**What needs to be done:** Report every line of the records beneath this task that holds the string "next".

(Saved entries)
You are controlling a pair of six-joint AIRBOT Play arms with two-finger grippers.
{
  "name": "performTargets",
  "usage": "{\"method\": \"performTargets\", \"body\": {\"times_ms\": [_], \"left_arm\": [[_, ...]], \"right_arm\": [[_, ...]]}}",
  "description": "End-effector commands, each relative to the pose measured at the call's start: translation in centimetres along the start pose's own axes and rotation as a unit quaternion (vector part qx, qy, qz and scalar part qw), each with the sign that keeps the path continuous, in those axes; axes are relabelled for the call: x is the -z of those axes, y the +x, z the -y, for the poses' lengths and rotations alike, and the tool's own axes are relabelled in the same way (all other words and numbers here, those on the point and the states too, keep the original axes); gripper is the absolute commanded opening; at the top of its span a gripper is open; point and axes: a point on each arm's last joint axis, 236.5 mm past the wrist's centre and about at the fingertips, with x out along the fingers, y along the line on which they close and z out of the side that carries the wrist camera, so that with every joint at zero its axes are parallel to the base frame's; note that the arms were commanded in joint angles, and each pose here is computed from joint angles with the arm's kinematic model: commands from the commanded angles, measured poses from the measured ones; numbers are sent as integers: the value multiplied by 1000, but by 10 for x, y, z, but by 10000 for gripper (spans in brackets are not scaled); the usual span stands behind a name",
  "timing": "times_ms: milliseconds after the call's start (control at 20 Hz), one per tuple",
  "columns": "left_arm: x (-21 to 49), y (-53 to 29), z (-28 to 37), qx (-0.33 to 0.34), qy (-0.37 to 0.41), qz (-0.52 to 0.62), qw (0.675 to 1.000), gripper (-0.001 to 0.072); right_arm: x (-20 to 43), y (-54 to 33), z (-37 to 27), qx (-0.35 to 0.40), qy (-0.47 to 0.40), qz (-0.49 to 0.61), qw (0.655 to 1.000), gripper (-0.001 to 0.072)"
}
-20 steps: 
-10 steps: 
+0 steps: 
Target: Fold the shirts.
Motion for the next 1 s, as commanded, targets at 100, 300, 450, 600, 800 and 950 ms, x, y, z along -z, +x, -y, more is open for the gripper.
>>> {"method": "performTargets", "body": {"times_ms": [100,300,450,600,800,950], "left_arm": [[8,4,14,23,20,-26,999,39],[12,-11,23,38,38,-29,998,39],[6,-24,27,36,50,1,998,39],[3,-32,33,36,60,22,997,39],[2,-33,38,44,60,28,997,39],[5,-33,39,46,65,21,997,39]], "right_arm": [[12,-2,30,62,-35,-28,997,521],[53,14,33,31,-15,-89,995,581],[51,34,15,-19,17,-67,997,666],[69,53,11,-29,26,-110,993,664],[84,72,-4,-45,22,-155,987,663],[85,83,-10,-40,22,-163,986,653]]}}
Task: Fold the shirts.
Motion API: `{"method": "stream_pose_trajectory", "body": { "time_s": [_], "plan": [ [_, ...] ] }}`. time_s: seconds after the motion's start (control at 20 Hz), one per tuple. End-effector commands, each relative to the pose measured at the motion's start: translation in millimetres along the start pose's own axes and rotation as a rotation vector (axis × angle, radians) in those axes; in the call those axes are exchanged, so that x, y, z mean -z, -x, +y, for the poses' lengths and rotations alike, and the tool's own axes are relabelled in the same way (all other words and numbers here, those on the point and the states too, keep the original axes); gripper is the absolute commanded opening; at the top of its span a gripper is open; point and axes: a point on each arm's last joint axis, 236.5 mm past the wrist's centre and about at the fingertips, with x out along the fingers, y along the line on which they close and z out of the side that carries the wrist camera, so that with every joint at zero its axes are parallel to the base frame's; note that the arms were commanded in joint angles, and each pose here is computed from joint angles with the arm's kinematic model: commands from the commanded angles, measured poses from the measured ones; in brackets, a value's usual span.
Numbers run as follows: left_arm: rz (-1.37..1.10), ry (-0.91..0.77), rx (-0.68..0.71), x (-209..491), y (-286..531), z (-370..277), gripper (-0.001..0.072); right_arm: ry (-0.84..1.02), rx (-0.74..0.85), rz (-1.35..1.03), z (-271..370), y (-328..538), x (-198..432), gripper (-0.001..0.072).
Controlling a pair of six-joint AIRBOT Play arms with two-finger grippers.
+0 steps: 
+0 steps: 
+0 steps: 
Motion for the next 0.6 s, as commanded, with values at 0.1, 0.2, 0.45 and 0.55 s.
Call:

**Task solution:**
Motion for the next 1 s, as commanded, targets at 100, 300, 450, 600, 800 and 950 ms, x, y, z along -z, +x, -y, more is open for the gripper.
Motion for the next 0.6 s, as commanded, with values at 0.1, 0.2, 0.45 and 0.55 s.

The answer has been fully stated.